Recorded information:

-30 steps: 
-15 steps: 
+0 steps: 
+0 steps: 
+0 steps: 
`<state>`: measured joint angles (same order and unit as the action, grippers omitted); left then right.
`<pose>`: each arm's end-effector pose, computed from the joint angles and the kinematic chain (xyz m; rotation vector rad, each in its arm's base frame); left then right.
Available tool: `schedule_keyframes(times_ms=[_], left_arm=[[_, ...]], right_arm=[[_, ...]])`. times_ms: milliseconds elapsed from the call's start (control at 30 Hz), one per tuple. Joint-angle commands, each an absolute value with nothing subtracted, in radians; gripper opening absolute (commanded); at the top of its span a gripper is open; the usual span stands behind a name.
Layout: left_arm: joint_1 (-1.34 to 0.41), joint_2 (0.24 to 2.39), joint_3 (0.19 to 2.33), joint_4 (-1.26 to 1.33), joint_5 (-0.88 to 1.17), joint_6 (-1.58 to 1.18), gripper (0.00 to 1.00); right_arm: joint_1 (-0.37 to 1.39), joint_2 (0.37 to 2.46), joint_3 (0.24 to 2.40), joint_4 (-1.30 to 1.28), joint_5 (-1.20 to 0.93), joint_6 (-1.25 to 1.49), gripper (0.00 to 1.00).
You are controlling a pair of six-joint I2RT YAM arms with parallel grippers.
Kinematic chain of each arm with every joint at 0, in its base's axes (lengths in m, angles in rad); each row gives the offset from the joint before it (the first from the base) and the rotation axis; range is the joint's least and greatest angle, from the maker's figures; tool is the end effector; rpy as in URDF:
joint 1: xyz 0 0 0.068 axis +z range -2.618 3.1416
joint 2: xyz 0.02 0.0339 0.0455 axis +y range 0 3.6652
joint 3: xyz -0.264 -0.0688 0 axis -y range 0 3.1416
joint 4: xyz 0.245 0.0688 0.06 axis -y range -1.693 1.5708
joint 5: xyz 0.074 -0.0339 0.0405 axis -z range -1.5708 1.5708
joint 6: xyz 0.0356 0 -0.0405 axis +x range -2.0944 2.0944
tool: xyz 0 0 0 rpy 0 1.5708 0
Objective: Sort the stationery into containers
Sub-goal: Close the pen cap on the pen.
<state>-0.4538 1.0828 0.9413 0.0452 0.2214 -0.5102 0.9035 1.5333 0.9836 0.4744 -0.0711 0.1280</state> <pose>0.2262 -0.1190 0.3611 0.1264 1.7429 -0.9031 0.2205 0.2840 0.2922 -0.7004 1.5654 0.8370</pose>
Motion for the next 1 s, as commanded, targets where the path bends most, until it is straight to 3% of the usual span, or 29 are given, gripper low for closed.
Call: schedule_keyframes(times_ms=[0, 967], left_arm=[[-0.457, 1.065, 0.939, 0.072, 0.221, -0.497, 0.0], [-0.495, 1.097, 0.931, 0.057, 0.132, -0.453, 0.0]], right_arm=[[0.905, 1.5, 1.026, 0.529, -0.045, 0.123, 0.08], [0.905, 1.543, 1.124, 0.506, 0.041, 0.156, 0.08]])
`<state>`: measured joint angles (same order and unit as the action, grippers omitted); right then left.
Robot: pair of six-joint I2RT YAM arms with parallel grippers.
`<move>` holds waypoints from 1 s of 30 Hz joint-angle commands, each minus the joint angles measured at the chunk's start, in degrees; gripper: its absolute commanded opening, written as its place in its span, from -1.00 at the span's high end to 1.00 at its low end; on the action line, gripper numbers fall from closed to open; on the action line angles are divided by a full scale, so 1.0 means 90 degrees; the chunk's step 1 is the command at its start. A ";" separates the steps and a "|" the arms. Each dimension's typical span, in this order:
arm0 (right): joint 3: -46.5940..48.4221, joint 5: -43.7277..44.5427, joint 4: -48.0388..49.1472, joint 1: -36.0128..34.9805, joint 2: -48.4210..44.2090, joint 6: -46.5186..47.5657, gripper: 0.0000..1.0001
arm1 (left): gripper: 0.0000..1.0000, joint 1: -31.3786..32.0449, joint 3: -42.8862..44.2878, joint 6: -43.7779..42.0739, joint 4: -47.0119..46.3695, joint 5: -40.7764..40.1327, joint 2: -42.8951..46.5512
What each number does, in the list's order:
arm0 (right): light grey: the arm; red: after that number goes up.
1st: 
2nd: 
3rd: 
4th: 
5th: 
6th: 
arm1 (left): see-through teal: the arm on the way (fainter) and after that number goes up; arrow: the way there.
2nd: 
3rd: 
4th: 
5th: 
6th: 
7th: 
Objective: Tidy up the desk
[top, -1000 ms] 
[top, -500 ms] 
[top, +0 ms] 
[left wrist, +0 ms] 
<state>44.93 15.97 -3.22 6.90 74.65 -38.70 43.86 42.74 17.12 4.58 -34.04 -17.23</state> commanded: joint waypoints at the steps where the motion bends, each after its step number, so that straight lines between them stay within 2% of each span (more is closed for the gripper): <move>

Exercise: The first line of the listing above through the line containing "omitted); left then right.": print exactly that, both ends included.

Answer for the task:
-30 steps: 
-15 steps: 
+0 steps: 
+0 steps: 
+0 steps: 
`<state>`: measured joint angles (same order and unit as the action, grippers omitted); left then right.

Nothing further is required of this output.